• **THE PROBLEM**
Which lines hold the word "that"? Copy each of them from the material.

• **RAW DATA**
◆ ◆ ◆ ◆ ◆
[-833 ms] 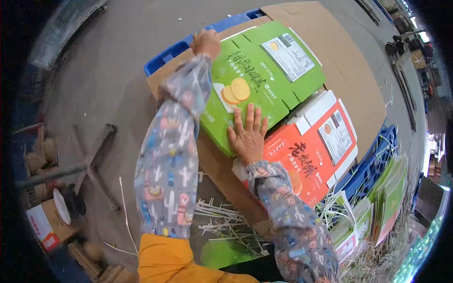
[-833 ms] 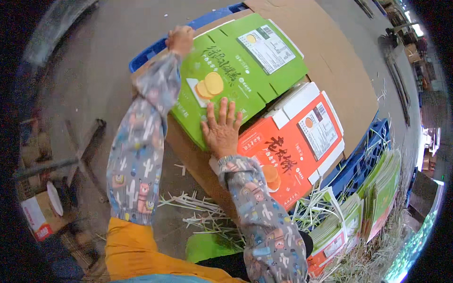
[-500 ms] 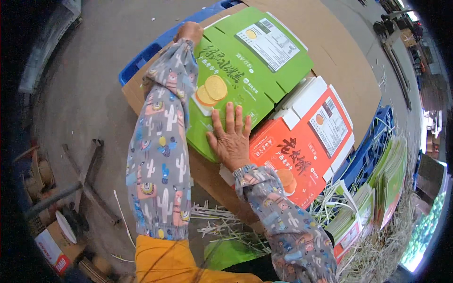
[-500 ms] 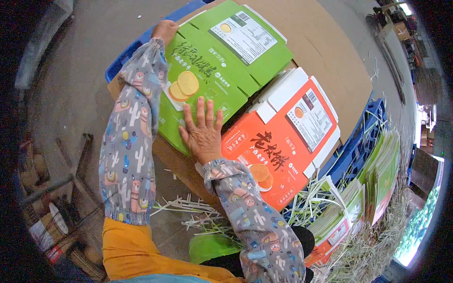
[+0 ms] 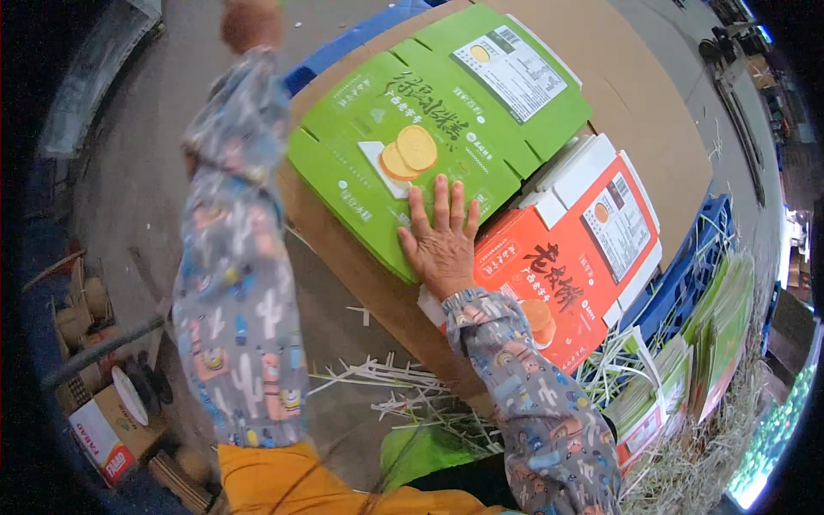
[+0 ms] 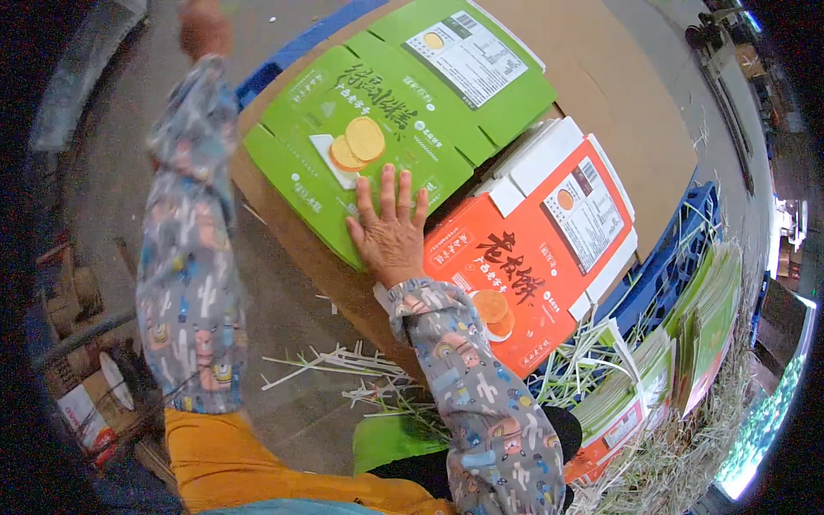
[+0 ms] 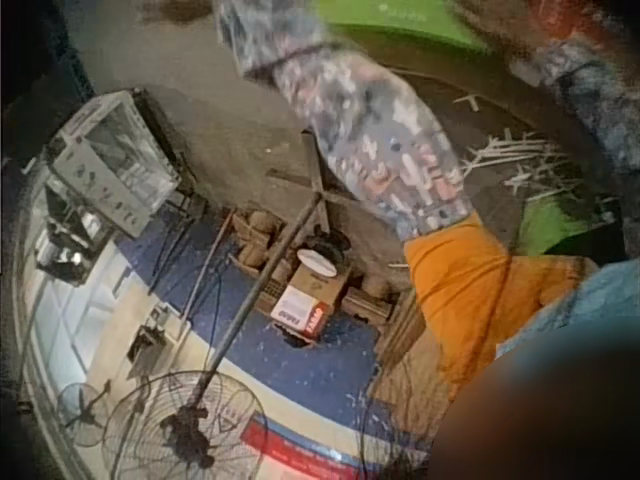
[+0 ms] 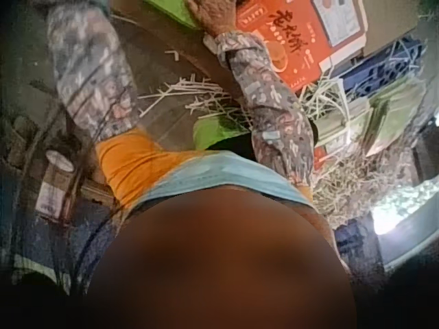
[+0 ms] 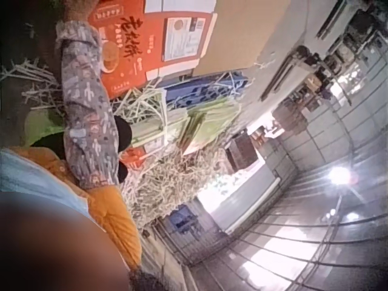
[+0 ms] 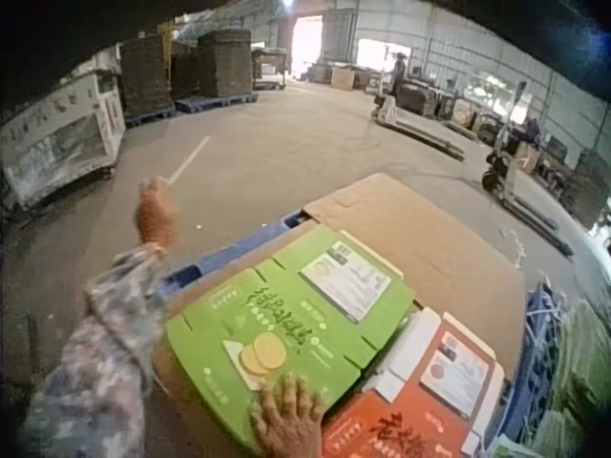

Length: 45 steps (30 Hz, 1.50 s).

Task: Sorting through flattened cardboard snack boxes and paper scraps in a warehouse environment.

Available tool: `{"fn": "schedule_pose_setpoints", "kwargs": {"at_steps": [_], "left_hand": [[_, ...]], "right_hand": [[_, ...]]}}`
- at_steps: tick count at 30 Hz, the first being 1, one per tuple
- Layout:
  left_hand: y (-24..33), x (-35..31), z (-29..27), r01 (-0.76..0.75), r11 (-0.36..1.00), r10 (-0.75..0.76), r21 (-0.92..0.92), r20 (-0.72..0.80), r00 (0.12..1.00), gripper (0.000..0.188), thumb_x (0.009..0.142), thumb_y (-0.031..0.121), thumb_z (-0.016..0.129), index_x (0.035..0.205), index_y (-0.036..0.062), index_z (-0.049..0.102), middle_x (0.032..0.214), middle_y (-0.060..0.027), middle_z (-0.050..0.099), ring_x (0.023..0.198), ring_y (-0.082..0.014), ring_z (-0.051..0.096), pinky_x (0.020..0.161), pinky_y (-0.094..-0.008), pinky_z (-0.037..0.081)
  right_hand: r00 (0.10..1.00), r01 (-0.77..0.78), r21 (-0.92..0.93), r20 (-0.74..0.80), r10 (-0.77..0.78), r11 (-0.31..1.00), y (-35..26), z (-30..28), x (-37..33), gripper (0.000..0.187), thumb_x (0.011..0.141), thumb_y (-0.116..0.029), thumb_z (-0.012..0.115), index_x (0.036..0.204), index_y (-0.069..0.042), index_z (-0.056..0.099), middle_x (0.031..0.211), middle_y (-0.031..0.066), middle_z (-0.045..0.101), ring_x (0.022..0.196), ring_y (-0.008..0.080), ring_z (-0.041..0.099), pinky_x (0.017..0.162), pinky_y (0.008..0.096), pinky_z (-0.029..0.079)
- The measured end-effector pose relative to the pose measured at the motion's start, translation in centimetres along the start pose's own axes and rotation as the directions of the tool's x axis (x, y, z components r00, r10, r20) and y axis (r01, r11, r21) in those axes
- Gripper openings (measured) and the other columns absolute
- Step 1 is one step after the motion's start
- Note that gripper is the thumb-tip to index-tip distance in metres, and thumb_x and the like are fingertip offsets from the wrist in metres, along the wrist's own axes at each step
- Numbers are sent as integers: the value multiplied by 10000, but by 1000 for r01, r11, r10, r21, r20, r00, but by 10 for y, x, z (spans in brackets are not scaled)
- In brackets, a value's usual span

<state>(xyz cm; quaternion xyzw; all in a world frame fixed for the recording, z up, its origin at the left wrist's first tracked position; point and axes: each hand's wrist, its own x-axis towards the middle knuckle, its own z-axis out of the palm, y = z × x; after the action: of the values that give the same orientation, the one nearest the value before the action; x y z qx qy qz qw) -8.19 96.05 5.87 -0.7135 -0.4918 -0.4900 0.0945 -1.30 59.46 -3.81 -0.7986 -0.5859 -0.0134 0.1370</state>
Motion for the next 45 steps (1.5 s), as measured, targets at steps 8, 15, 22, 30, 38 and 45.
{"fn": "schedule_pose_setpoints", "kwargs": {"at_steps": [8,15,22,30,38,45], "left_hand": [[-13,-93,-150,-197,953,121,230,307,944,429,698,165,590,1090,28,484,1093,-159,484,1035,-325,421,879,-425,326],[84,-217,-129,-78,994,104,-70,593,798,475,813,328,448,1221,92,387,1268,-109,345,1202,-266,266,973,-467,155],[75,-241,-95,-203,979,164,21,515,841,471,786,351,462,1197,125,416,1241,-87,381,1168,-244,311,957,-472,182],[-5,-265,-6,-647,749,588,-142,592,551,354,844,199,401,1180,89,426,1247,-107,385,1113,-269,391,922,-372,330],[111,-261,-10,60,993,60,-104,861,505,466,792,340,473,1199,121,418,1269,-130,346,1164,-289,308,938,-387,285],[258,-277,-111,92,691,409,-717,494,767,345,740,142,570,1031,-30,502,915,-136,552,828,-218,521,767,-300,394]], "right_hand": [[1000,27,16,3,-27,1000,-17,-6,1,551,774,-388,487,1256,-167,338,1357,140,167,1254,324,128,988,503,94],[998,38,-26,-59,-39,999,-28,-4,-4,512,781,-391,476,1235,-182,364,1327,140,243,1232,326,195,980,507,121],[994,25,285,93,-54,958,-13,-41,-2,538,755,-334,536,1210,-107,360,1259,214,308,1172,368,285,959,477,226],[937,-137,339,-261,233,931,103,-239,-198,208,751,-116,559,935,-20,537,991,146,521,946,287,494,819,334,392],[-324,-562,827,-209,923,-10,137,-288,-656,202,842,-216,451,945,-54,513,766,59,544,718,149,547,622,266,447],[-582,71,908,374,723,-412,115,-185,-754,256,790,-259,487,910,-37,443,762,72,491,619,186,494,537,311,428]]}}
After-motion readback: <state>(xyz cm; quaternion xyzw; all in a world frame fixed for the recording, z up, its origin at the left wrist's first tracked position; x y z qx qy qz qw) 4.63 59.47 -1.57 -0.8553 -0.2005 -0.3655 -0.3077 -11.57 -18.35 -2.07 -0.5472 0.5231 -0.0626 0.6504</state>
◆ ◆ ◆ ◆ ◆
• **YOUR SOLUTION**
- Note that gripper is the thumb-tip to index-tip distance in metres, and thumb_x and the like are fingertip offsets from the wrist in metres, along the wrist's own axes at each step
<state>(xyz cm; quaternion xyzw; all in a world frame fixed for the recording, z up, its origin at the left wrist's first tracked position; point and axes: each hand's wrist, its own x-axis towards the middle knuckle, its own z-axis out of the palm, y = z × x; after the action: of the values that give the same orientation, the one nearest the value before the action; x y z qx qy qz qw) -8.19 96.05 5.87 -0.7135 -0.4918 -0.4900 0.0945 -1.30 59.46 -3.81 -0.7986 -0.5859 -0.0134 0.1370</state>

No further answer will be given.